An immediate result of the suppression of al-Ghazali’s works was the spread of the usuli dissidence throughout Morocco. The most significant exponent of this movement was the Masmuda Shaykh Sidi al-Mahdi ibn Toumart (d. 524/1130) himself who were to become the founder of Almohad (al-muwahhidun—”unitarian”) movement. The Imam and Shaykh Ibn Toumart was joined to his opposition to the Almoravids by a number of Andalusian and Moroccan Sufis, whose journeys to the Muslim East had brought them into contact with Shafi’i jurists, Ash’ari theologians and other representatives of Sunni internationalism. Among these Sufis were Sidi Qadi Abul Fadl Iyyad (d. 544/1129), Sidi Abul Fadl ibn an-Nahwi (d. 513/1098), and Sidi Abu Abdellah Daqqaq. As had earlier been the case in the days of Sidi Darras ibn Ismail (d. 357/942), scholars from the city of Fez were instrumental in furthering this latest attempt of reform.

The Harzihimi rabita
A major centre of the dissemination of usuli doctrines in Fez was the rabita, Sufi hermitage, of Sidi Abu Mohammed Salih ibn Harzihim (d. after. 526/1111).

The Ibn Harzihim (Harazem) family, who traced their ancestry to Sidna Uthman ibn ‘Affan (may Allah be satisfied with him), the third caliph in Islam, had been prominent in Fasi scholarly circles for more than a century. As the scion of this family of religious notables, Abu Mohammed Salih had the financial means to travel as far away as Jerusalem for education where he studied I’hya’ ‘ulum ad-din under Shaykh al-Ghazali himself and Baghdad where he was initiated into the Sahrawardiya tradition under the order’s founder Sidi Abu Najib as-Sahrawardi (d. 563/1148). Shaykh Sidi Abu Hamid al-Ghazali, on the one hand, took the patched cloak (khirqa) from Sidi Haramayn Juwayni, who had it from Sidi Mohamed Juwayni, from Sidi Abu Talib al-Makki (d. 386/971), from Sidi Abu Mohamed Jariri, from Imam Sidi Abul Qacem al-Junaid (d. 297/882).
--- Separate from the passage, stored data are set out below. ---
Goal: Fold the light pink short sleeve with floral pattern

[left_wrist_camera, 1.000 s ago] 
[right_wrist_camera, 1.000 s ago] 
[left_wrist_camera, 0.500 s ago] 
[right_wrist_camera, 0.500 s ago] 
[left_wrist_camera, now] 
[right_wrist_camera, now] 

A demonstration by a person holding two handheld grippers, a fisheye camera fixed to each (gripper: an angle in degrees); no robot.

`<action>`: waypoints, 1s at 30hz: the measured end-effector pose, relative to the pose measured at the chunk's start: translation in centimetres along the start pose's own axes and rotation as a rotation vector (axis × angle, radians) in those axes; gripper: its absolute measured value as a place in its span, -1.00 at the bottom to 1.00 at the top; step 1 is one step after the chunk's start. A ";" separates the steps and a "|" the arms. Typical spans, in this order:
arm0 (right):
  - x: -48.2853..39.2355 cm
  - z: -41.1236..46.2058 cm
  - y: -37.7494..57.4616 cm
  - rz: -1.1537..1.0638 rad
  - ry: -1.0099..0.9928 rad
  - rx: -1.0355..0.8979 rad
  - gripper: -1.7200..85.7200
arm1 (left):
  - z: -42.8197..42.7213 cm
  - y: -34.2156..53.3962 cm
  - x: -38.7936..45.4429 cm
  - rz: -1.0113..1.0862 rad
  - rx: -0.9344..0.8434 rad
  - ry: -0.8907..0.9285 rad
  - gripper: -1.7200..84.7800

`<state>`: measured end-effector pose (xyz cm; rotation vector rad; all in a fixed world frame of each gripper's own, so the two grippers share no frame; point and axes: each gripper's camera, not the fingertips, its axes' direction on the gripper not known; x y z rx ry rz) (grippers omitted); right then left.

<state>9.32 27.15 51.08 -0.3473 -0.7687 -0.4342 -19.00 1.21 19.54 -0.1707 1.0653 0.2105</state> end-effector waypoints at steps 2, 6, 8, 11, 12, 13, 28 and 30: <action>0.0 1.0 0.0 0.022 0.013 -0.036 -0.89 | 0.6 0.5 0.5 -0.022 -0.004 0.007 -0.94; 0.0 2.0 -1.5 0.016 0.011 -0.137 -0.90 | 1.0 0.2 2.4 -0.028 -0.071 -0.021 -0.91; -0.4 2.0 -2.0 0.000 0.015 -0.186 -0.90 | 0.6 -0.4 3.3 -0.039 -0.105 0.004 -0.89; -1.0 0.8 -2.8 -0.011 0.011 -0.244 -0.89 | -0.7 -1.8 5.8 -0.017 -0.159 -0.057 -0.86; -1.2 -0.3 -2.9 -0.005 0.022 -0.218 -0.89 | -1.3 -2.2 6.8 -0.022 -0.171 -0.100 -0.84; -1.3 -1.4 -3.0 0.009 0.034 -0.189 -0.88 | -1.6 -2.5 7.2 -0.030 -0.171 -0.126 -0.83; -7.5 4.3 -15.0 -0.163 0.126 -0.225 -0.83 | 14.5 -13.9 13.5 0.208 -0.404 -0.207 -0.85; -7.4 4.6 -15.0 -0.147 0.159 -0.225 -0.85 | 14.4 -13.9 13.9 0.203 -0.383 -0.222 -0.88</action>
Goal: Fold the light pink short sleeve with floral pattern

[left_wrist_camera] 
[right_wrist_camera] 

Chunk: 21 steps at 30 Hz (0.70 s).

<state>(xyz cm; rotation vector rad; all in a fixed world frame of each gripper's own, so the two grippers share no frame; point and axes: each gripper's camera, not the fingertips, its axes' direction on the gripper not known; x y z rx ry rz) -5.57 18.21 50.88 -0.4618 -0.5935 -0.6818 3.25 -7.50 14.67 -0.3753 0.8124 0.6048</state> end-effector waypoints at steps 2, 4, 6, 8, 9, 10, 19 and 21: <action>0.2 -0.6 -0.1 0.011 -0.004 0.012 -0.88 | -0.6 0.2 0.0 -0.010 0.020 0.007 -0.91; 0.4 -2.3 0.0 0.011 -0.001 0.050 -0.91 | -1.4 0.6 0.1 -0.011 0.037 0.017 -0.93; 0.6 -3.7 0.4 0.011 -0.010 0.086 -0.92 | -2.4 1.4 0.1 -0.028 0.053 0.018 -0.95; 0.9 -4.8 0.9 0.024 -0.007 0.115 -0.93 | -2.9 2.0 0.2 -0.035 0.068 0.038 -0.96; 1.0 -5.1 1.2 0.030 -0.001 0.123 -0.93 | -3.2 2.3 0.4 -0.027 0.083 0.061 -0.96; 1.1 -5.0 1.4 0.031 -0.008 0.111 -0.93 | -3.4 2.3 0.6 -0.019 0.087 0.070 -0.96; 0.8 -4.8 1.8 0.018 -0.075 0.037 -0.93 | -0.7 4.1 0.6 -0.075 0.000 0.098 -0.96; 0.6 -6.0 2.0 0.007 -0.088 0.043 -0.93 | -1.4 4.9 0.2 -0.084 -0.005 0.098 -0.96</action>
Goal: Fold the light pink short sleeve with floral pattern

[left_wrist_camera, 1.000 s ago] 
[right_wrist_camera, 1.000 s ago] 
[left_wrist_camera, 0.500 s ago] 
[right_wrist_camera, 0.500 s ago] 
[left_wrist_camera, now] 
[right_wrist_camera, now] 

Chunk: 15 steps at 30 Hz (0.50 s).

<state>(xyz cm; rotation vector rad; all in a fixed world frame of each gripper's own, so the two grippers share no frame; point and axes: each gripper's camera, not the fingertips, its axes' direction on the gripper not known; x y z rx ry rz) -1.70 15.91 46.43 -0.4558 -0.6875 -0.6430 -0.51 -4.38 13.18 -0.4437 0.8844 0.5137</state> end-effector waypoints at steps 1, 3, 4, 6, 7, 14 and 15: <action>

As for Sidi Abu Najib, he was also connected to Imam al-Junaid through Sidi Omar Bickri, Sidi al-Qadi Wajduddin, Sidi Mohamed Bickri and Sidi Mohammed Dinnuri.

Upon Sidi Abu Mohammed Salih’s death and burial outside Bab al-Futuh in Fez, he was succeeded as head of the Ibn Harzihim rabita by his nephew Sidi Abul Hassan Ali (d. 544/1129), the famous “Sidi ibn Harzihim” of Fez. Shaykh Sidi Ali ibn Harzihim in genealogically connected to Sidna Uthman ibn Affan through his father Sidi Ismail, ibn Mohammed, ibn Abdellah, ibn Harzihim (may Allah be satisfied with him), ibn Zayyan, ibn Yusuf, ibn Sumaran, ibn Hafs, ibn al-Hassan, ibn Mohammed, ibn Abdellah, ibn Omar, ibn Uthman ibn Affan (may Allah be satisfied with him). Despite his uncle’s passionate adherence of al-Ghazali’s teaching, however, the younger ibn Harzihim initially disproved of I’hya’ ‘ulum ad-din and even agreed with its banning, until his opinions were changed by a dream in which the Prophet Sidna Mohammed (peace and blessing be upon him) wiped him for his mistaken beliefs. Henceforward, and especially after he affiliated to the path of al-Ghazali through his disciple Sidi Abu Bakr ibn al-Arabi (d. 543/1128, buried outside Bab al-Mahrouq in Fez), Sidi Ali ibn Harzihim became one of the most outspoken defenders of al-Ghazali in Morocco and devoted the rest of his life to teaching the I’hya’ to his students, who had to copy the full text of the book every year.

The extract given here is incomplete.